PROBLEM TO WORK ON:
Give back exactly the stretch of data below from the line holding "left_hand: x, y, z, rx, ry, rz" through the line holding "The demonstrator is", both ends included, and leave the remaining lines out.

┌─ DATA SECTION

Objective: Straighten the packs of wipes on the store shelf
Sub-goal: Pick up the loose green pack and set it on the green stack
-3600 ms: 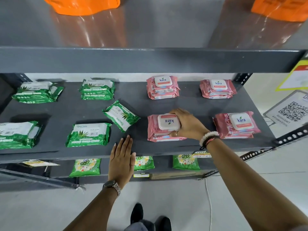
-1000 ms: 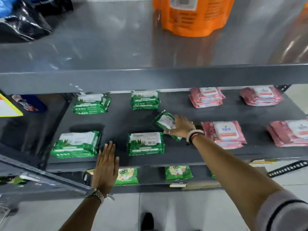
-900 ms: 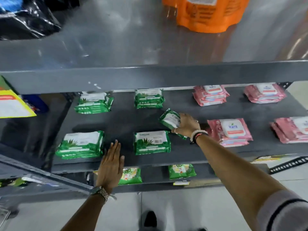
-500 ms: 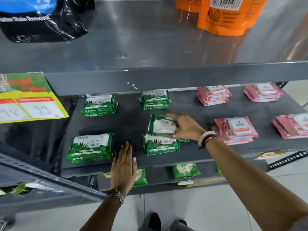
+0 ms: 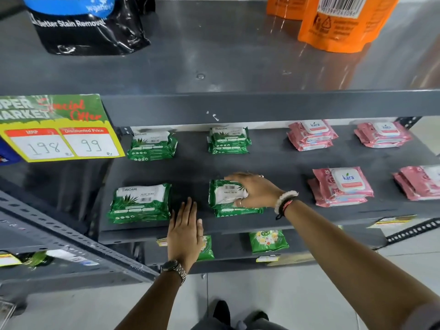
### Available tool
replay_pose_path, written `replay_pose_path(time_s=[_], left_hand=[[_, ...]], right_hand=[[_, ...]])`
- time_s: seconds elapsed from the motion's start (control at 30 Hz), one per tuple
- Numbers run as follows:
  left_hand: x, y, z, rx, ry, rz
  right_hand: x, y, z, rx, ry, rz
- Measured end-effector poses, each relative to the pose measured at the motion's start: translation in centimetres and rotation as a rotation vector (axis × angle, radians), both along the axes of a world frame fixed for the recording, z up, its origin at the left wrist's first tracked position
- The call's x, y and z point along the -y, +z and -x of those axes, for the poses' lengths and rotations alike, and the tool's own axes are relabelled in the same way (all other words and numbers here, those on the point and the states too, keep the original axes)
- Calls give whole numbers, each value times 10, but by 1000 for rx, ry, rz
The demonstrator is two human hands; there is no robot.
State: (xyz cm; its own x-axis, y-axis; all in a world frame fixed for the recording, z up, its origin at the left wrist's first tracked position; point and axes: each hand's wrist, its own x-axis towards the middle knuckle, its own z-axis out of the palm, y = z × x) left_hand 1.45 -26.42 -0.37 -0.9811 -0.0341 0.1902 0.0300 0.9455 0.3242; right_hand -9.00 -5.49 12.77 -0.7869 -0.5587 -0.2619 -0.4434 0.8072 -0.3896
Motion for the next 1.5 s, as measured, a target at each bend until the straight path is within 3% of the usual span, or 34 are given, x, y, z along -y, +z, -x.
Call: replay_pose_path(time_s=[0.2,0.33,0.43,0.53,0.63,0.77,0.93,1.07,1.27,1.5], left_hand=[[0,-1,0,-10,-1,0],[0,-1,0,-18,-5,9],[0,-1,-1,-20,-5,13],[0,-1,0,-24,-4,18],[1,-1,0,-22,-4,20],[0,-1,0,-26,-10,21],[1,-1,0,-19,-16,26],[0,0,0,-17,-18,28],[0,0,0,-12,-18,31],[-2,2,0,-16,-4,19]], right_hand=[[10,-2,-4,-181,-263,-24],[22,-3,-5,-173,-423,-174],[20,5,0,-158,-371,-207],[9,13,6,-223,-123,-107],[-1,19,4,-245,211,-245],[2,21,-2,-229,333,-333],[-1,23,4,-191,274,-393],[-2,19,-1,-170,119,-327],[-2,9,-9,-219,-57,-214],[1,-2,-17,-353,-114,-217]])
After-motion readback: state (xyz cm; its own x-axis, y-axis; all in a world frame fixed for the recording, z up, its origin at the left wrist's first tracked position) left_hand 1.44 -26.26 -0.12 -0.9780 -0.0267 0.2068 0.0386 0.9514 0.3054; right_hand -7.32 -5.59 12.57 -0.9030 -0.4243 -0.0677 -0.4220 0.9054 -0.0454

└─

RESULT FOR THIS EXERCISE:
  left_hand: x, y, z, rx, ry, rz
  right_hand: x, y, z, rx, ry, rz
- Measured end-effector poses, each relative to the pose measured at the motion's start: translation in centimetres and rotation as a rotation vector (axis × angle, radians), both along the axes of a world frame fixed for the recording, z up, its origin at the left wrist's first tracked position
- The call's x, y and z point along the -y, +z and -x of those axes, for the poses' lengths and rotations alike, and the tool's own axes are relabelled in the same way (all other words and numbers here, those on the point and the states too, keep the original axes)
- Calls give whole numbers, each value times 10, but by 1000 for rx, ry, rz
The demonstrator is two human hands; there is no robot.

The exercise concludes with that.